[GIVEN INFORMATION Boundary: Start]

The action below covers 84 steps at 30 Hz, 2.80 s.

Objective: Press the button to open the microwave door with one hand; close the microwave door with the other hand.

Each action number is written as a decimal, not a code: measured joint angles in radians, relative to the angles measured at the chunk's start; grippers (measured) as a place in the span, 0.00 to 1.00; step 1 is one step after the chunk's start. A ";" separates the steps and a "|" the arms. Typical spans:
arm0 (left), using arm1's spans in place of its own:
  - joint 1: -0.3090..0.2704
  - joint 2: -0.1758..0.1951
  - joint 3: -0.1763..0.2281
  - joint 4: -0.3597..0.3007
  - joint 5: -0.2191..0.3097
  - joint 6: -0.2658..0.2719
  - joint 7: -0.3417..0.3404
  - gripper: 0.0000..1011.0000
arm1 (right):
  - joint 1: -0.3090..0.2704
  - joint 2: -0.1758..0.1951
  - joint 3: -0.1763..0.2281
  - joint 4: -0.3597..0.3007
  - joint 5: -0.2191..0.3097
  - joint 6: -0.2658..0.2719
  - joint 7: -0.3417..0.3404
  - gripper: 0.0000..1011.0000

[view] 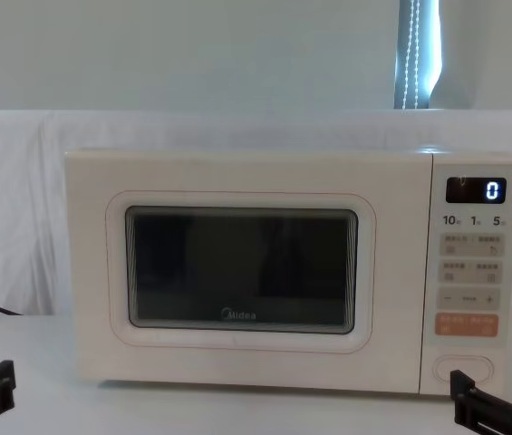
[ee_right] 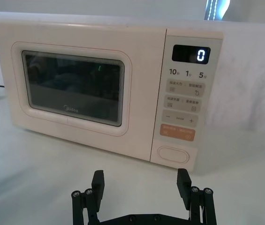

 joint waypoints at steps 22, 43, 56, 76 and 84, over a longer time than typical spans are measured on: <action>0.000 0.000 0.000 0.000 0.000 0.000 0.000 0.99 | 0.000 0.000 0.000 0.000 0.000 0.000 0.000 0.57; 0.000 0.000 0.000 0.000 0.000 0.000 0.000 0.99 | 0.000 0.000 0.000 0.000 0.000 0.000 0.000 0.00; 0.000 0.000 0.000 0.000 0.000 0.000 0.000 0.99 | -0.010 -0.012 0.022 -0.013 -0.023 0.002 0.010 0.00; 0.000 0.000 0.000 0.000 0.000 0.000 0.000 0.99 | 0.035 -0.081 0.082 0.011 -0.084 0.112 0.001 0.00; 0.000 0.000 0.000 0.000 0.000 0.000 0.000 0.99 | 0.120 -0.120 0.087 0.087 -0.115 0.156 0.008 0.00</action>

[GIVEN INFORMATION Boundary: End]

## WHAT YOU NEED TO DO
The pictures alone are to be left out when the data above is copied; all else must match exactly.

## EXERCISE OUTPUT
The action below covers 84 steps at 30 Hz, 2.80 s.

Objective: Press the button to open the microwave door with one hand; close the microwave door with the other hand.

Each action number is written as a decimal, not a code: measured joint angles in radians, relative to the angles measured at the chunk's start; grippers (measured) as a place in the span, 0.00 to 1.00; step 1 is one step after the chunk's start. A ";" separates the steps and a "|" the arms. Typical spans:
arm0 (left), using arm1's spans in place of its own:
  - joint 1: -0.3090..0.2704
  - joint 2: -0.1758..0.1951
  - joint 3: -0.1763..0.2281
  - joint 4: -0.3597..0.3007
  - joint 5: -0.2191..0.3097
  - joint 6: -0.2658..0.2719
  - joint 7: -0.3417..0.3404
  - gripper: 0.0000..1011.0000
arm1 (right):
  - joint 1: -0.3090..0.2704
  - joint 2: -0.1758..0.1951
  - joint 3: -0.1763..0.2281
  - joint 4: -0.3597..0.3007
  - joint 5: -0.2191..0.3097
  - joint 6: -0.2658..0.2719
  - joint 7: -0.3417..0.3404
  - gripper: 0.0000..1011.0000

[view] 
[ee_right] 

 joint waypoints at steps 22, 43, 56, 76 and 84, over a longer time than typical spans are measured on: <action>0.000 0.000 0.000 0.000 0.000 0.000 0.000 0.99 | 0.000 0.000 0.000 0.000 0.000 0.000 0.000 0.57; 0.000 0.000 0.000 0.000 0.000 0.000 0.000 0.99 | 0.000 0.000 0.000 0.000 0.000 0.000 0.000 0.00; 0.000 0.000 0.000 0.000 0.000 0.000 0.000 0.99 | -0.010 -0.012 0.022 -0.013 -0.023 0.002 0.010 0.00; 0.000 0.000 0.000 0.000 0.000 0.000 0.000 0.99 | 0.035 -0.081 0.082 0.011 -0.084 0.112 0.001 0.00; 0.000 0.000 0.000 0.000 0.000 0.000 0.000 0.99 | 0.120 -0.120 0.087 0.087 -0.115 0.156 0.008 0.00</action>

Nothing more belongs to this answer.